● **PROBLEM DESCRIPTION**: Exactly as they stand, repeat the lines from the one containing "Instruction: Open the" through the final line of the listing, both ends included, and nothing else; skip the pictures.

● **DATA EXTRACT**:
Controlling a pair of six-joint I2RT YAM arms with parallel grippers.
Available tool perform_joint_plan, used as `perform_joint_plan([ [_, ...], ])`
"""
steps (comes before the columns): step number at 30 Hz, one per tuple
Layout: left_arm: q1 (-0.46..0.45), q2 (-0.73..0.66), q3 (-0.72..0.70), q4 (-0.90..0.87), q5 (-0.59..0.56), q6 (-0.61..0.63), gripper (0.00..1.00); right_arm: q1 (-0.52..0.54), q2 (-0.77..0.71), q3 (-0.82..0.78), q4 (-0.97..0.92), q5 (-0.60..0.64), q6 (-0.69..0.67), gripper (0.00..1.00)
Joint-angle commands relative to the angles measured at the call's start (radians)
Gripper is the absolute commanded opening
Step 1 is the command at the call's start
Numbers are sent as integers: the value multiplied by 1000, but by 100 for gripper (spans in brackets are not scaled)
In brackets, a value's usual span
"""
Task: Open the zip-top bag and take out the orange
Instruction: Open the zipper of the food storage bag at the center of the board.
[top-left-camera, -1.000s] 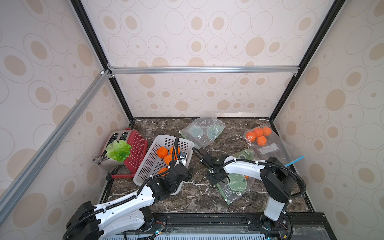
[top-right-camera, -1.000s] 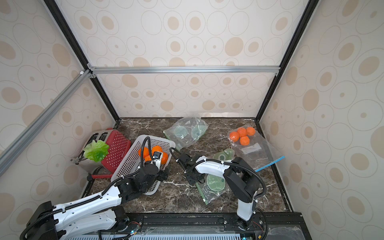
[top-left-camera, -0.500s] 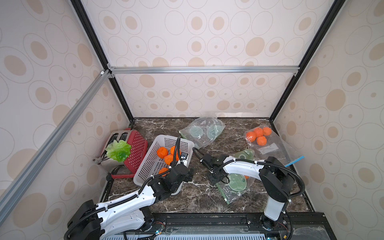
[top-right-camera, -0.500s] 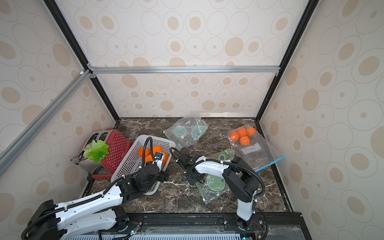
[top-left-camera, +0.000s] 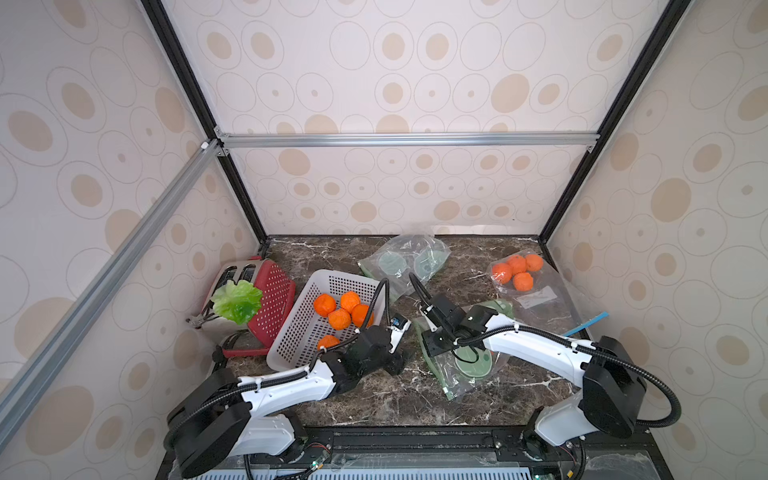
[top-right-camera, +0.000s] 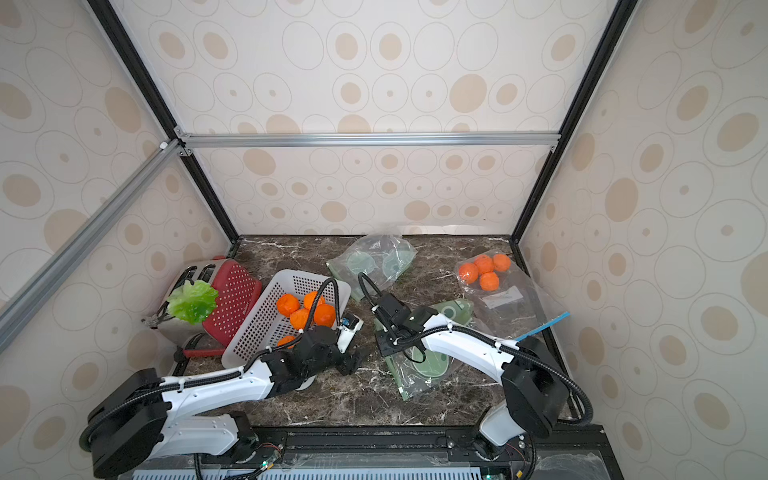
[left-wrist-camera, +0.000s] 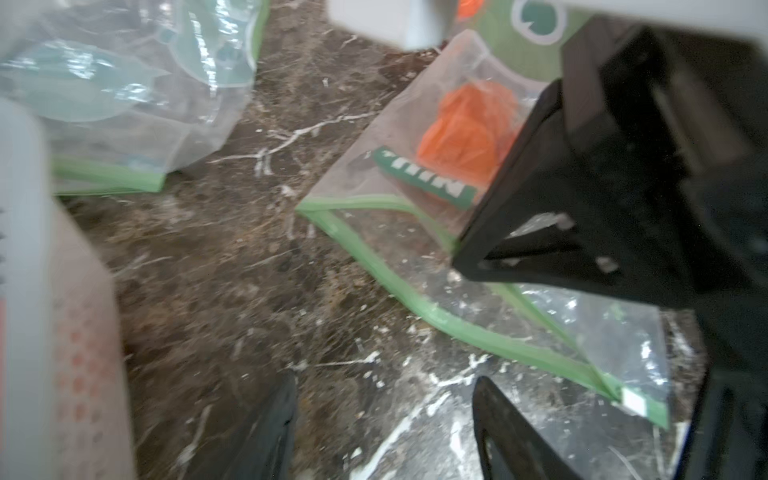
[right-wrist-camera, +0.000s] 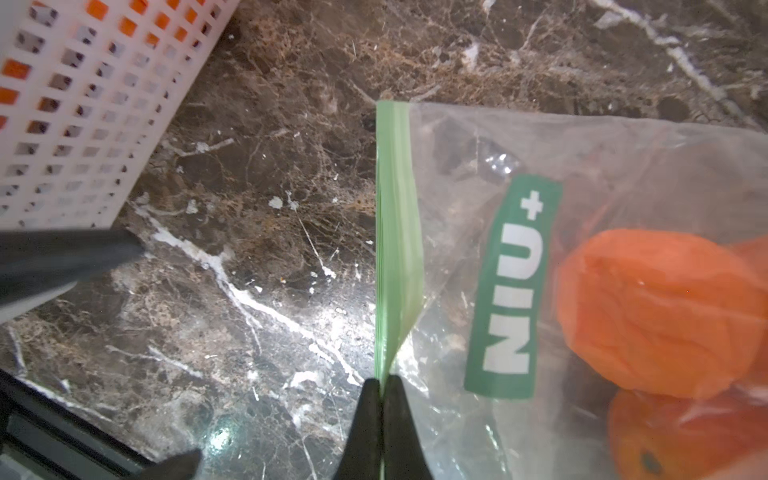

● **COMPLETED TASK**:
Instruction: Open the zipper of the food storage bag at the center of the board.
[top-left-camera, -1.000s] 
[top-right-camera, -1.000s] 
[top-left-camera, -0.500s] 
[top-right-camera, -0.500s] 
[top-left-camera, +0.000s] 
[top-right-camera, +0.000s] 
[left-wrist-camera, +0.000s] 
[right-wrist-camera, +0.000s] 

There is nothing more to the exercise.